Blouse Dyandra yang tipis dan longgar, membuat jemari sang suami bebas untuk masuk dan meraba pusarnya. Tentu saja, rabaan itu tidak berhenti sampai di sana. Naik dan terus naik. Sampai Arka bisa merasakan dua buah pegunungan Indah nan kenyal milik istrinya.
“Mmmhh ….” Dyandra mendesah tanpa sadar ketika merasakan telunjuk Arka bermain, memilin ujung kenikmatan di dadanya. Ia berusaha menolak, tapi rayuan serta desiran nafsu mulai membutakan logikanya.

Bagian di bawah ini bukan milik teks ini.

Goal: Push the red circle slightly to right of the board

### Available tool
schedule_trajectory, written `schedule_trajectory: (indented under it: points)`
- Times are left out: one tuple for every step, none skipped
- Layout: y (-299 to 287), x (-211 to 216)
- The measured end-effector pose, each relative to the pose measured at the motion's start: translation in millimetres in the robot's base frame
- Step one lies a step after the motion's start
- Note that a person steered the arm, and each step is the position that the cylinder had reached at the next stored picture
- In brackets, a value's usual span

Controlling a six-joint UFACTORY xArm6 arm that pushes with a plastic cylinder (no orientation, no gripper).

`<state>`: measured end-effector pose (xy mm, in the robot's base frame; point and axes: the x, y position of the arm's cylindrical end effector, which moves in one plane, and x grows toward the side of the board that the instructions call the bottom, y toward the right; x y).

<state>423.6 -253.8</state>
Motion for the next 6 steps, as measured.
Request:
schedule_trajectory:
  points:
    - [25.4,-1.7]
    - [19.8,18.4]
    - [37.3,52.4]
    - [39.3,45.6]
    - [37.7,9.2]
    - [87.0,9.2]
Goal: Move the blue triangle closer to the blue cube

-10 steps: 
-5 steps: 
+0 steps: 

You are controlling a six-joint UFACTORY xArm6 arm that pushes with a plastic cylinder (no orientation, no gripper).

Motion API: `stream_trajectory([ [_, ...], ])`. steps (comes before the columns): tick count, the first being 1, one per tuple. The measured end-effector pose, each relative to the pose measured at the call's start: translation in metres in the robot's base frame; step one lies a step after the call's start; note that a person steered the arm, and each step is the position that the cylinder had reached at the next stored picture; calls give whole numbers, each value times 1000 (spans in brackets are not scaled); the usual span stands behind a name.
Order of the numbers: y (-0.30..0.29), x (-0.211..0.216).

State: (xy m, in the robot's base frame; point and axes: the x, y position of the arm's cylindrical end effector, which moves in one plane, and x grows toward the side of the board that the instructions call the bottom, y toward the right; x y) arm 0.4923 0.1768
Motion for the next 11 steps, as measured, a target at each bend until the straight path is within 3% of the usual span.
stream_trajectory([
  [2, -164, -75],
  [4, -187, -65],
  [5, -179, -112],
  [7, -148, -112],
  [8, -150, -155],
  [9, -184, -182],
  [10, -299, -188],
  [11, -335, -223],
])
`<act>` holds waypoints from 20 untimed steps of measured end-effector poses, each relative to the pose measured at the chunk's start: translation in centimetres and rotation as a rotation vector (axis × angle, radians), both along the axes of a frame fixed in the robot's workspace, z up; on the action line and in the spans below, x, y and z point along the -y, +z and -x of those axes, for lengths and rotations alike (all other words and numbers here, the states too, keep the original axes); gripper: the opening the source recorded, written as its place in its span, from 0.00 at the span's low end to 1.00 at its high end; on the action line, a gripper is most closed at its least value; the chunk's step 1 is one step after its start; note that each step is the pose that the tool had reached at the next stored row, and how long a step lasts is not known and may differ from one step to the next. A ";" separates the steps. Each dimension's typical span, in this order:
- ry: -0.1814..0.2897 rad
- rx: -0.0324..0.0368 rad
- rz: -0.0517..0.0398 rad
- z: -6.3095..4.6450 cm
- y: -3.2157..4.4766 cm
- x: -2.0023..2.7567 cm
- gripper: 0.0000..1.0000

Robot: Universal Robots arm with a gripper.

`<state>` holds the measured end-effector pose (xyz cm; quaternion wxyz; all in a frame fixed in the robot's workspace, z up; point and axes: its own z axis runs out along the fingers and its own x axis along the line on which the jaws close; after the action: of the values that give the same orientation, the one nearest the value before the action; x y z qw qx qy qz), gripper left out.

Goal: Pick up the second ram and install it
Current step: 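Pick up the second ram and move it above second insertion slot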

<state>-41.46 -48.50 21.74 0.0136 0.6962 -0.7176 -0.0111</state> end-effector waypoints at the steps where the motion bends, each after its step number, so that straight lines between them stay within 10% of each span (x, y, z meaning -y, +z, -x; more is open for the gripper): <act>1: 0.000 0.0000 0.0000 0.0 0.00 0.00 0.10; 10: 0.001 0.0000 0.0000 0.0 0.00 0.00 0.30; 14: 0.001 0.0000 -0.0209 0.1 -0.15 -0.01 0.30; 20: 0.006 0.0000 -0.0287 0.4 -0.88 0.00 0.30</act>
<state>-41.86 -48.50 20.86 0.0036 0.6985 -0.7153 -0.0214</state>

“Aku ingat kamu selalu suka jika aku memelukmu dari belakang seperti ini,” sambut Arka mendengar Dyandra mulai mendesah, sambil terus bermain di d**a wanita kesayangannya.

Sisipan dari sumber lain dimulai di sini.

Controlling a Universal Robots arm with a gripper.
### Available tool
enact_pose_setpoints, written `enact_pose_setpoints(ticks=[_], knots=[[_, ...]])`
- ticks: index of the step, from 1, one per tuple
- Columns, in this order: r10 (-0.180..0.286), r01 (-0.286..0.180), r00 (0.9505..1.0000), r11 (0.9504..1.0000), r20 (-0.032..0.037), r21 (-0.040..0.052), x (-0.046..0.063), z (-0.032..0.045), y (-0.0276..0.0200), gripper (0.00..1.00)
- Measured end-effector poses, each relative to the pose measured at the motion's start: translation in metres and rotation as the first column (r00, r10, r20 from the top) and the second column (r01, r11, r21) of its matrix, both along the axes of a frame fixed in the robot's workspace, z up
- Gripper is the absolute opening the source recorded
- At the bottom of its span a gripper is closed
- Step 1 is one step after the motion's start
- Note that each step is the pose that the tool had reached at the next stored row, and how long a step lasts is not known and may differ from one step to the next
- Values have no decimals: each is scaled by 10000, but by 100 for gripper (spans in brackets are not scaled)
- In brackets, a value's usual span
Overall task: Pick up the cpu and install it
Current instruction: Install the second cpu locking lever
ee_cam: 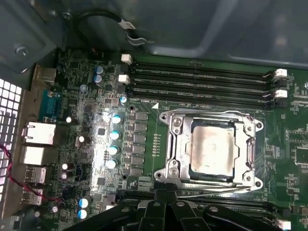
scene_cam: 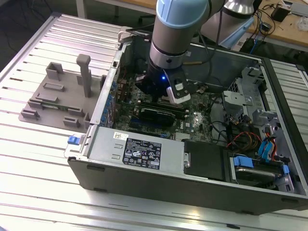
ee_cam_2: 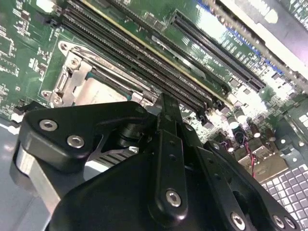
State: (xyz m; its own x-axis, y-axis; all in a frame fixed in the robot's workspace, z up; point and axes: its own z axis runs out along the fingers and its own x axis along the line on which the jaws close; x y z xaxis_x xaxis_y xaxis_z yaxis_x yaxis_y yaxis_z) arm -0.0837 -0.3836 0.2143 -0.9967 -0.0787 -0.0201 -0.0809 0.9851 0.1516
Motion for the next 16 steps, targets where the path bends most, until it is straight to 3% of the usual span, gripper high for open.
enact_pose_setpoints(ticks=[3, 6, 8, 9, 10, 11, 13, 16], knots=[[0, 0, 10000, 10000, 0, 85, 10, 0, -33, 11], [1, -1, 10000, 9990, 0, 436, 10, -34, -50, 11], [1, -1, 10000, 9988, -1, 487, 10, -58, -53, 11], [2, -2, 10000, 9984, -2, 558, 10, -69, -55, 11], [1, -1, 10000, 9970, 0, 775, 10, -84, -55, 11], [0, 0, 10000, 9962, 0, 869, 10, -94, -55, 11], [1, -1, 10000, 9953, -1, 970, 10, -118, -60, 11], [-1, 1, 10000, 9950, -1, 995, 9, -133, -75, 11]])
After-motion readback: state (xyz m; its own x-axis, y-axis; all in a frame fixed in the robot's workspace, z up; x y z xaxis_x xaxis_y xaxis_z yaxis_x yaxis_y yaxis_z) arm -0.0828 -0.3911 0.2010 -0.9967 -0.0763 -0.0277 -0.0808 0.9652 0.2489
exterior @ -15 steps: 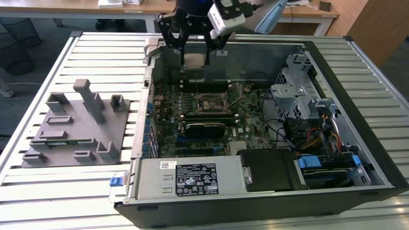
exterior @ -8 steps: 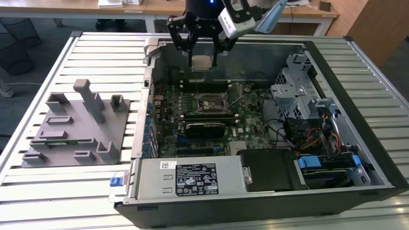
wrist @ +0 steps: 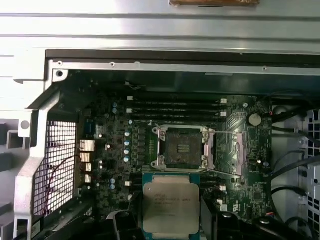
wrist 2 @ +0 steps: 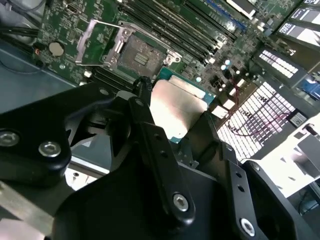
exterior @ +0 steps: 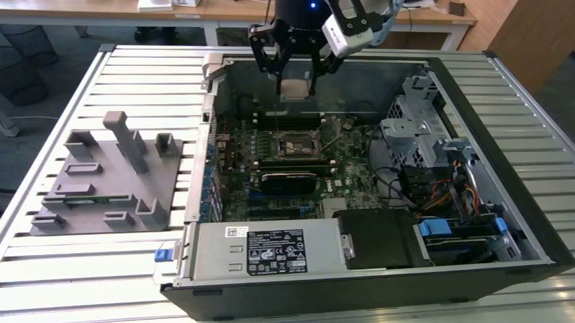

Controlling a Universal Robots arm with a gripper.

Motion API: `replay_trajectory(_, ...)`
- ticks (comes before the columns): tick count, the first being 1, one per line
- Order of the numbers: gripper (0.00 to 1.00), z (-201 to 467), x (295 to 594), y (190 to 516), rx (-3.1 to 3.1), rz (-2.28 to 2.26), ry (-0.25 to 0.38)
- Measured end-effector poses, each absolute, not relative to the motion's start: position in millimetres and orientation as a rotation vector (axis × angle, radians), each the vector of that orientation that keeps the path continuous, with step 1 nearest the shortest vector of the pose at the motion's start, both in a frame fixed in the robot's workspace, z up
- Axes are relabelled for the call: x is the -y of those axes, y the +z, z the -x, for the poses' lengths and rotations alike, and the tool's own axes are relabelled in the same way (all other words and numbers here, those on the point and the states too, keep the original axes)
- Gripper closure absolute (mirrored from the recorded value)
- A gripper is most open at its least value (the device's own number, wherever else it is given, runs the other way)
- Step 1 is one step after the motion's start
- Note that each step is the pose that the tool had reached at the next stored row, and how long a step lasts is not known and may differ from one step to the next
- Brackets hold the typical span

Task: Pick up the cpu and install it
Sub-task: 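Pick up the cpu and move it towards the insertion slot, then place the cpu into insertion slot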

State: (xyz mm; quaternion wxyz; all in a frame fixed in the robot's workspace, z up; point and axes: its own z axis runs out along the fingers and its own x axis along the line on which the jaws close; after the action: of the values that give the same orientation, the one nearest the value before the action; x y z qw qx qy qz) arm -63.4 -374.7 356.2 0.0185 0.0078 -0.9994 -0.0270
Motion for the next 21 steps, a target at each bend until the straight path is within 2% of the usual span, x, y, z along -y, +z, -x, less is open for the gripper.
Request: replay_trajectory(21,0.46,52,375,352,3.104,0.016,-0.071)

“Aku mencintaimu, Dyandra. Kamu, dan hanya kamu,” lanjut Arka berbisik pelan, mendesis dalam indahnya birahi.
Kalimat kamu dan hanya kamu yang diucapkan Arka, membuat Dyandra membuka matanya lebar-lebar. Kalimat itu sungguh terdengar penuh kepalsuan.

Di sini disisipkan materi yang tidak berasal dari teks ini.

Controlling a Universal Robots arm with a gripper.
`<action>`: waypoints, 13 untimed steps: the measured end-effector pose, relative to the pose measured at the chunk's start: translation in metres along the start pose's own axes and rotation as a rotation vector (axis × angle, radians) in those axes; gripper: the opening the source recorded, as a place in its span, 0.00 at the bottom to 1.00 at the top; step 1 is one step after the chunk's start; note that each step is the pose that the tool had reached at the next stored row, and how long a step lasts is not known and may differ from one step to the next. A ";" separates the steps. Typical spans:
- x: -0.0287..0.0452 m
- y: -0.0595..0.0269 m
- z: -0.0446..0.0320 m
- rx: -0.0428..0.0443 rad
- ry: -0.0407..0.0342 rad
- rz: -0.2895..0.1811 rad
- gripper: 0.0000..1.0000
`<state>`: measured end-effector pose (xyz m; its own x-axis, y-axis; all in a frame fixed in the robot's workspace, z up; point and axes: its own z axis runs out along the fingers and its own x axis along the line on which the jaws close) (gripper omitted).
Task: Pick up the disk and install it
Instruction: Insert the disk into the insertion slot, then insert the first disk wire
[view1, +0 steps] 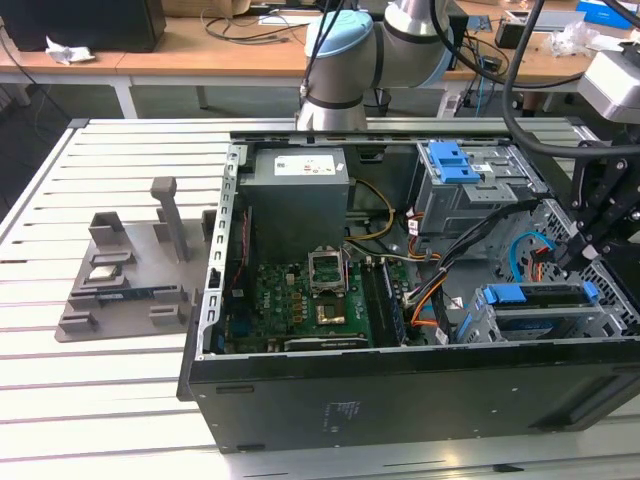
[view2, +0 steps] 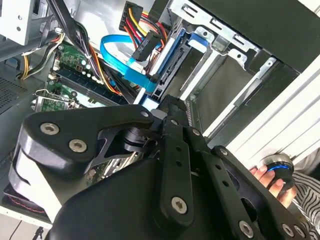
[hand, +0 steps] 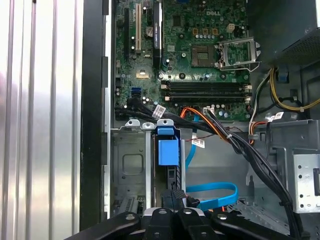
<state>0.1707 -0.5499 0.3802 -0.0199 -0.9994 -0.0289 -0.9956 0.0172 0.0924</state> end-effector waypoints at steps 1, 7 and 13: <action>0.0000 -0.0001 0.0000 0.0000 0.0000 0.000 0.11; 0.0000 -0.0001 0.0000 0.0000 0.0000 0.000 0.11; -0.0001 -0.0003 0.0000 0.0000 -0.0001 0.000 0.36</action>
<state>0.1710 -0.5498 0.3802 -0.0198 -0.9994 -0.0290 -0.9956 0.0170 0.0924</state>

Segera Dyandra melepaskan diri, dari pelukan Arka. Dengan cepat posisi bra yang miring di balik blousenya, ia benarkan.
“Aku lapar. Ayo makan siang. Lalu kita jalan-jalan naik perahu di danau. Sudah lama kita tidak kesana bukan?” hindarnya mengambil tas lalu menuju pintu keluar.
“Ayo!” serunya memanggil Arka yang berwajah muram dan bersungut-sungut, karena lagi-lagi gagal bercinta dengan istrinya.
Namun, seorang Arka, semarah dan sejengkel apa pun dengan Dyandra, ia selalu menuruti keinginan wanita mungil yang ia panggil istri tersebut.
***
Setelah menuruti Dyandra berekreasi kesana kemari, menaiki perahu berkali-kali, berjalan menyusuri liku pegunungan, mereka kembali ke vila dengan lelah.
Sebenarnya, harapan Dyandra adalah saat mereka pulang malam seperti ini, Arka akan lelah sehingga tidak lagi mengajaknya bercinta. Esok pagi mereka akan bangun dan langsung pulang.
Akan tetapi, pikiran Dyandra salah karena suaminya tidak pernah berhenti merengek untuk bercinta dengannya. Penolakan demi penolakan terus dilakukan oleh Dyandra, membuat kesabaran Arka akhirnya habis.
“Aku ini suamimu! Kenapa kamu terus menolak? Ada apa denganmu?” bentak Arka sudah tidak bisa lagi menahan rasa jengkelnya.
“Aku sedang tidak ingin! Itu saja! Apakah aku salah?” balas Dyandra membela diri.
“Ya jelas salah! Lalu aku harus diam saja karena kamu tolak terus menerus? Apa kamu tidak pernah memikirkan keinginanku?” bentak Arka. “Ada apa denganmu, Dyandra? Kamu berubah! Kamu dingin! Kamu tidak lagi mencintaiku, bukan? Ada siapa di luar sana?”
Arka terus mengamuk dan bertanya macam-macam. Termasuk mengira Dyandra telah berselingkuh.
“Apa maksudmu di luar ada siapa?” geram Dyandra semakin sakit hati karena dituduh berselingkuh. Padahal jelas-jelas suaminya yang main gila dengan Cersey.
“Dulu meski tidak mood, kamu tidak pernah menolakku sampai separah ini. Kamu akan menerima diriku. Tapi sekarang? Kamu benar-benar menolak!”
“Lalu? Kamu kira aku menolak karena aku berselingkuh?” hardik Dyandra melotot.
“Kalau bukan karena berselingkuh lalu kenapa? Ayo jawab aku!”